WHAT YOU HAVE TO DO:
Return the run of lines below that opens with the line containing "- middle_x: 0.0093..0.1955" and closes with the line containing "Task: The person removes", keeping each one exact.

RECORD EXTRACTS:

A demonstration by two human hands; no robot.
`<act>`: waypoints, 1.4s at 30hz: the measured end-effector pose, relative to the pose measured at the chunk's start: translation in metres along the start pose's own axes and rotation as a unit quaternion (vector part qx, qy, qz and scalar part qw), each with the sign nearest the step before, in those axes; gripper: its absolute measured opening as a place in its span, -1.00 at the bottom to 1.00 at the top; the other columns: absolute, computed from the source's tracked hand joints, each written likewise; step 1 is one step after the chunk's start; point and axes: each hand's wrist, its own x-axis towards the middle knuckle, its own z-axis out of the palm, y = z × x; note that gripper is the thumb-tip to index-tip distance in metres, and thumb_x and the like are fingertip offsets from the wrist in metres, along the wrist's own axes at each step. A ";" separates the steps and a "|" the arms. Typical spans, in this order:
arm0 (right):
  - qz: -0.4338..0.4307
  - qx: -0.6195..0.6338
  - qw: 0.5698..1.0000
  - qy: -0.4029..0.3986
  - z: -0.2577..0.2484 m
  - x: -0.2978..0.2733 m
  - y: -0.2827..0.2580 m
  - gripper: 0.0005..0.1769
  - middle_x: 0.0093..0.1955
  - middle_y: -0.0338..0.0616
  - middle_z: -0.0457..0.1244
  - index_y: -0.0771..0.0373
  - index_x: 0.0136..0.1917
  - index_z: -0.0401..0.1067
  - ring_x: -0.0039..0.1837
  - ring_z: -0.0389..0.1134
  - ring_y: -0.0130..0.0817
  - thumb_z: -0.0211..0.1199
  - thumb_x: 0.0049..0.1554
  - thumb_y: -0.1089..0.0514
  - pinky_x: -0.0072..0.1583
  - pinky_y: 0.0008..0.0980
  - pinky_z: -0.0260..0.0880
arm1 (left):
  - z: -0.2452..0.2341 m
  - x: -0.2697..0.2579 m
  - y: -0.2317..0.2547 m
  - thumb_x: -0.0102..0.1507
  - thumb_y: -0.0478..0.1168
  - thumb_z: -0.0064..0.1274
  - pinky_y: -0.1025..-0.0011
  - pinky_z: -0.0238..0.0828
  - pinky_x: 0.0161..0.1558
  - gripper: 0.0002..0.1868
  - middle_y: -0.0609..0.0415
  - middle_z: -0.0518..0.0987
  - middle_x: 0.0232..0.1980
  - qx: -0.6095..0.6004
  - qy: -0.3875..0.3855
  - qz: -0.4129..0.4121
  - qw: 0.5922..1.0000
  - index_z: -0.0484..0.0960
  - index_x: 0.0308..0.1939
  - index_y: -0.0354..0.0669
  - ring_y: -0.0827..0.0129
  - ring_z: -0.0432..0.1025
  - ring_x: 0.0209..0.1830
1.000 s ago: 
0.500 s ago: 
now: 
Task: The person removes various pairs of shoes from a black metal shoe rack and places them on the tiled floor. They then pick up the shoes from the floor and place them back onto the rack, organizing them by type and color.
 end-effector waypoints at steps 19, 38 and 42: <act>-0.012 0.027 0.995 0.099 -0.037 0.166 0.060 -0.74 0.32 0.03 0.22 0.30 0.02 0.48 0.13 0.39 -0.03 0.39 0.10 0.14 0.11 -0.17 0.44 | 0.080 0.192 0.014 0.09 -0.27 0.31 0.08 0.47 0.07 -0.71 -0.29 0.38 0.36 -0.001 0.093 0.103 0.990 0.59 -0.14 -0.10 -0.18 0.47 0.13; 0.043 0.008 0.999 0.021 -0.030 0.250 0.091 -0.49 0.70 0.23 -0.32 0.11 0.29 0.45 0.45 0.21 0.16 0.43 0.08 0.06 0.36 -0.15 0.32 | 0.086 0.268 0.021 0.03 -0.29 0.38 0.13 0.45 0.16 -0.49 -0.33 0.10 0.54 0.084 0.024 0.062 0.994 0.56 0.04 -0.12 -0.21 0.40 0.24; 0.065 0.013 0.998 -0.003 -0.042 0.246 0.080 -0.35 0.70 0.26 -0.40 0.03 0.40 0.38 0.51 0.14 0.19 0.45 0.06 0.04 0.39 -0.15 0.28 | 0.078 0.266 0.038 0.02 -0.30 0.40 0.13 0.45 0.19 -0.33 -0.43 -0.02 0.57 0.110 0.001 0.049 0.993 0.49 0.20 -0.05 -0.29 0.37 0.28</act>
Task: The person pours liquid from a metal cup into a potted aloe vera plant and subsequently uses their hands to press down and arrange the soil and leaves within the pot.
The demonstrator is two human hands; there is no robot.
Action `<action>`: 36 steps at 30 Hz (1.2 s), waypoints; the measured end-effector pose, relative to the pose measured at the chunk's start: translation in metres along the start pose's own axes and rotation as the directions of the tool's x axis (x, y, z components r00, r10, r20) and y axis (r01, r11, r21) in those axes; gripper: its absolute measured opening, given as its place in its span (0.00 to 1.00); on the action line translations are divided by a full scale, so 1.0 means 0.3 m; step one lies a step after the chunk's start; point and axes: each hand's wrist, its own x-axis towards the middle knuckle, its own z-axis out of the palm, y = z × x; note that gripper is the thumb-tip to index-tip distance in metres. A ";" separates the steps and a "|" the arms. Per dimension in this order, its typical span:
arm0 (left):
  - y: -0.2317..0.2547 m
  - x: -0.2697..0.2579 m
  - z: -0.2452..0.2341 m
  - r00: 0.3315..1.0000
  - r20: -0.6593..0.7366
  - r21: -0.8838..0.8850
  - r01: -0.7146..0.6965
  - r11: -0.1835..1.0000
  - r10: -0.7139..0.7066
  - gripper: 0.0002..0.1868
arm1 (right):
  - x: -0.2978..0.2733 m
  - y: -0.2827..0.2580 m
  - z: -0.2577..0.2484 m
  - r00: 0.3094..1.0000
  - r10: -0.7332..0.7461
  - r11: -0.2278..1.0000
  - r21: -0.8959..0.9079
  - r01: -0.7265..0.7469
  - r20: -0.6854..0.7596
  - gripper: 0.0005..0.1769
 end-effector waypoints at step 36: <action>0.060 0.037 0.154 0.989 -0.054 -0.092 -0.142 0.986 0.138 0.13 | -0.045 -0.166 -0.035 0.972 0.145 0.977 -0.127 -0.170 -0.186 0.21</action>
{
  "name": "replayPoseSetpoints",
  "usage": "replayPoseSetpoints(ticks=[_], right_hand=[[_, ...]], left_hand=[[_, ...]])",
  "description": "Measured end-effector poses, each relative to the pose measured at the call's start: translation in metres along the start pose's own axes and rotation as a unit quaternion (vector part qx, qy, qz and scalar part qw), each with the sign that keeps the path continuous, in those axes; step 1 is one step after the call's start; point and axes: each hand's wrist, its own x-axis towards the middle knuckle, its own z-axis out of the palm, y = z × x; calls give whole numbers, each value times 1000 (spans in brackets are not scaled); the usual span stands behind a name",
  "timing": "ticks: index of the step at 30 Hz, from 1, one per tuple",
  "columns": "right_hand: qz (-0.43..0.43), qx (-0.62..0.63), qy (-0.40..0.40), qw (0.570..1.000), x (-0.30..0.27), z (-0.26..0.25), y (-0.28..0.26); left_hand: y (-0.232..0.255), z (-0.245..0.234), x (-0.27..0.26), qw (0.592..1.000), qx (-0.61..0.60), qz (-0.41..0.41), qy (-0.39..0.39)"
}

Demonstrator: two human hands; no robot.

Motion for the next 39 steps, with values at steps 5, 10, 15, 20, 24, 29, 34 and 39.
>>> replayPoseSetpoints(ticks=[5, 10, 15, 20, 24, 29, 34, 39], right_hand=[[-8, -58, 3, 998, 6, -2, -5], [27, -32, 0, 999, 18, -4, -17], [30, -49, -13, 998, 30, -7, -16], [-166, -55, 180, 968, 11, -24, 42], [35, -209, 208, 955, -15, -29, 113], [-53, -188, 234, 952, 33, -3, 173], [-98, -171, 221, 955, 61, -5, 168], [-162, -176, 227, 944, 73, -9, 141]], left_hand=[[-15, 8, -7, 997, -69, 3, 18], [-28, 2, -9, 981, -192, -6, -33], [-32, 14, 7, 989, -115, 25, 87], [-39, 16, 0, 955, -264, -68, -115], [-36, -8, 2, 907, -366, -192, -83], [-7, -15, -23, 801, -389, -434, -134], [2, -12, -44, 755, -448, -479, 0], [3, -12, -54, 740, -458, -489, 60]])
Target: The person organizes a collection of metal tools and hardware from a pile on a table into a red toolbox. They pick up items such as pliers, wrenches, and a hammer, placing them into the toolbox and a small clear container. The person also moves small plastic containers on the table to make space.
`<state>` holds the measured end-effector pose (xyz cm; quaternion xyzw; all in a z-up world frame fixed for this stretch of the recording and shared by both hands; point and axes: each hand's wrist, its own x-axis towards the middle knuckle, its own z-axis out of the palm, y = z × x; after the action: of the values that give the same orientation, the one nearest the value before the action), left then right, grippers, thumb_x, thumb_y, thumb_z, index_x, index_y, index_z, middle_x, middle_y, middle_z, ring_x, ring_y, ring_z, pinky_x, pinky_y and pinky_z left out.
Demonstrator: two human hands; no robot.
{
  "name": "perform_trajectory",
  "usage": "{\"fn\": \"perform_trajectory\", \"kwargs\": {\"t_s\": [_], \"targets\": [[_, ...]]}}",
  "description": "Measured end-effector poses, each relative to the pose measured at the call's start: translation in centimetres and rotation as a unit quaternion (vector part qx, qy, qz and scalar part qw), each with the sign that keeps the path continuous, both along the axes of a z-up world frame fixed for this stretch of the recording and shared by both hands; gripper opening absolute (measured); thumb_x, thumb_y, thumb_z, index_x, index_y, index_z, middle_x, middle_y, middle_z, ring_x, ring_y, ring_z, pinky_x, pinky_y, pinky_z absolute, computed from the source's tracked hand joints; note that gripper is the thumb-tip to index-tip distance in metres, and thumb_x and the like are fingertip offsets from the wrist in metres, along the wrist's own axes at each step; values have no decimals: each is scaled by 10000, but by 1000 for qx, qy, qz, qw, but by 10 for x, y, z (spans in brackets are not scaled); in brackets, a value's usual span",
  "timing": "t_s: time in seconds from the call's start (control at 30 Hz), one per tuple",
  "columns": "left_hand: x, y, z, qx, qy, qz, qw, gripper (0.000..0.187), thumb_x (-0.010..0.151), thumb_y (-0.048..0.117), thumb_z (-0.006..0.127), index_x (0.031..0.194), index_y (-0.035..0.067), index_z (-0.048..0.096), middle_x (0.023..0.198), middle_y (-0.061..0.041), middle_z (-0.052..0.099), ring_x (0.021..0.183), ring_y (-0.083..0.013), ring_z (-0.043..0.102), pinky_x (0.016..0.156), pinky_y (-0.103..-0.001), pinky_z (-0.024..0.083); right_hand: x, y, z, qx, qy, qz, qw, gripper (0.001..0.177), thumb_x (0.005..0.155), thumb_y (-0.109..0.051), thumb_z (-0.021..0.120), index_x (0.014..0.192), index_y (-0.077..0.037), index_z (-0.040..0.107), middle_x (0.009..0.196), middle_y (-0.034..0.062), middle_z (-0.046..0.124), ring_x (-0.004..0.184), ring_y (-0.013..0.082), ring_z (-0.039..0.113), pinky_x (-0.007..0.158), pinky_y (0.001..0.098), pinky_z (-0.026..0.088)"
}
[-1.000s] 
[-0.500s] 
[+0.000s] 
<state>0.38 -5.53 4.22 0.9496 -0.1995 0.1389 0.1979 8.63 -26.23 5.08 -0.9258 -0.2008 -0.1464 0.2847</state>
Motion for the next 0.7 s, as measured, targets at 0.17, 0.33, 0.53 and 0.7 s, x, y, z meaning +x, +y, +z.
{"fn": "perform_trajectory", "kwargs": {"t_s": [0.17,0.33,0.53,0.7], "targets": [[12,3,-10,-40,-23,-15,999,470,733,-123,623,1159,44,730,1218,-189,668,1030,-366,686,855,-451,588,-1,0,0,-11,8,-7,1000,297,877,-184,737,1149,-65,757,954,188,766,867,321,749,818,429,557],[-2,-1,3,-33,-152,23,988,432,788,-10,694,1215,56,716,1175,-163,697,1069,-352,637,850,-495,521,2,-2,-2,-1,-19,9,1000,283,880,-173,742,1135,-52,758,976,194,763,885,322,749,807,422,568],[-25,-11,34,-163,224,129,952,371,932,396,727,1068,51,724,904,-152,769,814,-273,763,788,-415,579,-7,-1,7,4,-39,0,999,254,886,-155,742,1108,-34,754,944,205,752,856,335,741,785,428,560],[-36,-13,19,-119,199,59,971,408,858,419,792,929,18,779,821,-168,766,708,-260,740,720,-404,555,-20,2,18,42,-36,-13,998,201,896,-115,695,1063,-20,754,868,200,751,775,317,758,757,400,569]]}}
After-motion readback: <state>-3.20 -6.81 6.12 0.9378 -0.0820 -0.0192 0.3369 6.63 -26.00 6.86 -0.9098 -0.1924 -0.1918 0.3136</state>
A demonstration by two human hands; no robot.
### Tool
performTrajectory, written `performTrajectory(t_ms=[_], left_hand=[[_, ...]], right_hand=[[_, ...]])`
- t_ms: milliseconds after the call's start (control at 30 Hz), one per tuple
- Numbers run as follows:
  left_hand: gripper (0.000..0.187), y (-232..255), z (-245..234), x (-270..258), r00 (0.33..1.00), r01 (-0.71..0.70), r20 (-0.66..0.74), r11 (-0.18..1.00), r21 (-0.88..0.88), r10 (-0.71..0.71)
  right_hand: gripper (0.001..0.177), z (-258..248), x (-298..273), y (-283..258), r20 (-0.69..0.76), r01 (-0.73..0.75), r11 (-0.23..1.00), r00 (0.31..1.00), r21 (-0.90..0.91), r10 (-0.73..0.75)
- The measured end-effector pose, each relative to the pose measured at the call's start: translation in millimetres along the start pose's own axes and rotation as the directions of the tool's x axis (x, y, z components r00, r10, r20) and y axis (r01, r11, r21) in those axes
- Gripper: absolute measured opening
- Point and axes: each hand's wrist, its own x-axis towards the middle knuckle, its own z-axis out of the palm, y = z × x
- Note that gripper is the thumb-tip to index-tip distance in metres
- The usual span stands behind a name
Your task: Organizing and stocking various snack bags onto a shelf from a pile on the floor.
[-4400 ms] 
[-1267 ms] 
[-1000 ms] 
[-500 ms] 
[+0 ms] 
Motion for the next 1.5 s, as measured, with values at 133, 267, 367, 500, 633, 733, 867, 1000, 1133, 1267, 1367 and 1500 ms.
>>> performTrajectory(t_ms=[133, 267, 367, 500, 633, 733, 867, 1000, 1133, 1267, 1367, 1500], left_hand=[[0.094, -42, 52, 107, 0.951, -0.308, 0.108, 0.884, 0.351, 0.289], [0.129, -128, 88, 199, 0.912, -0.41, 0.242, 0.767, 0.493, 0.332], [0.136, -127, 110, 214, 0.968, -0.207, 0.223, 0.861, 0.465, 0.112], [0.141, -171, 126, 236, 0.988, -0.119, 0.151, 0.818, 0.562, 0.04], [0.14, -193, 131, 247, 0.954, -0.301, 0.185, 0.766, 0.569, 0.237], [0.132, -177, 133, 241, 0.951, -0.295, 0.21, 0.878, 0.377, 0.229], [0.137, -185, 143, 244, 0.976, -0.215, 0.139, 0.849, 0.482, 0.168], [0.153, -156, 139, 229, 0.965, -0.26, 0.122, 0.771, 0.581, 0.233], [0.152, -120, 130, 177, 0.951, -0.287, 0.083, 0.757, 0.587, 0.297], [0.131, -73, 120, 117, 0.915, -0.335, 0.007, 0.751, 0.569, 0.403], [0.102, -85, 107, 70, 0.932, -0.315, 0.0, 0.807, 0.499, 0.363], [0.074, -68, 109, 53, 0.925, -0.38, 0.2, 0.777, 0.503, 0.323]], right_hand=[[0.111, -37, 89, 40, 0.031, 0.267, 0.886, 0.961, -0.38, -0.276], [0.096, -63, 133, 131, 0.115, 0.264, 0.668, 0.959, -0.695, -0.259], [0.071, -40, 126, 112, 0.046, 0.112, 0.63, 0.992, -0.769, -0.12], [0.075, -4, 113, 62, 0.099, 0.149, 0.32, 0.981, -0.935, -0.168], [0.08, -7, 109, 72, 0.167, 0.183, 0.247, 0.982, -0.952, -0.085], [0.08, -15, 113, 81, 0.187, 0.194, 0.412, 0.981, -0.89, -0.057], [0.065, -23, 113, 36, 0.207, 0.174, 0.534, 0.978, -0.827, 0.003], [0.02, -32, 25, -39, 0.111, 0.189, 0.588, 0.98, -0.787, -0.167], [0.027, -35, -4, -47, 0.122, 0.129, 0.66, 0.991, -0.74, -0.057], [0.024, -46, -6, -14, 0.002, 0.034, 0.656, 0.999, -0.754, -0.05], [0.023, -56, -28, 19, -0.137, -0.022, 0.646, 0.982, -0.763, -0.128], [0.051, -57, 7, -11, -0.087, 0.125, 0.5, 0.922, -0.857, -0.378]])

REPLY:
  - middle_x: 0.0093..0.1955
  - middle_y: -0.0338..0.0616
  - middle_z: -0.0457..0.1244
  - index_y: -0.0771..0.0373
  - index_x: 0.0136..0.1917
  - index_z: -0.0401..0.1067
  - ring_x: -0.0039..0.1837
  - ring_z: -0.0389..0.1134
  - ring_y: -0.0130..0.0817
  - thumb_z: -0.0211..0.1199
  - thumb_x: 0.0049..0.1554
  - thumb_y: -0.1089..0.0514
  - pinky_x: -0.0072..0.1583
  - pinky_y: 0.0008..0.0980
  - pinky_z: -0.0260..0.0880
arm1 (left):
  - z: -0.2452..0.2341 m
  - x: -0.2697..0.2579 m
  - y: -0.2317..0.2547 m
  - thumb_x: -0.0102..0.1507
  - thumb_y: -0.0478..0.1168
  - thumb_z: -0.0064..0.1274
  - pinky_y: -0.1025..-0.0011
  - pinky_z: -0.0238..0.0828
  - pinky_x: 0.0161..0.1558
  - gripper: 0.0002..0.1868
  - middle_y: -0.0609..0.0415
  - middle_z: -0.0518..0.0987
  - middle_x: 0.0232..0.1980
  - qx: -0.6095..0.6004
  - qy: -0.3875..0.3855
  - qz: -0.4129..0.4121
  - qw: 0.5922..1.0000
  - index_z: -0.0484..0.0960
  - index_x: 0.0308..0.1939
  - index_y: -0.0354..0.0669
  - ring_y: -0.0827..0.0129
  - ring_z: -0.0432..0.1025
  - ring_x: 0.0209..0.1830
1.000 s ago: 
0.500 s ago: 
now: 
Task: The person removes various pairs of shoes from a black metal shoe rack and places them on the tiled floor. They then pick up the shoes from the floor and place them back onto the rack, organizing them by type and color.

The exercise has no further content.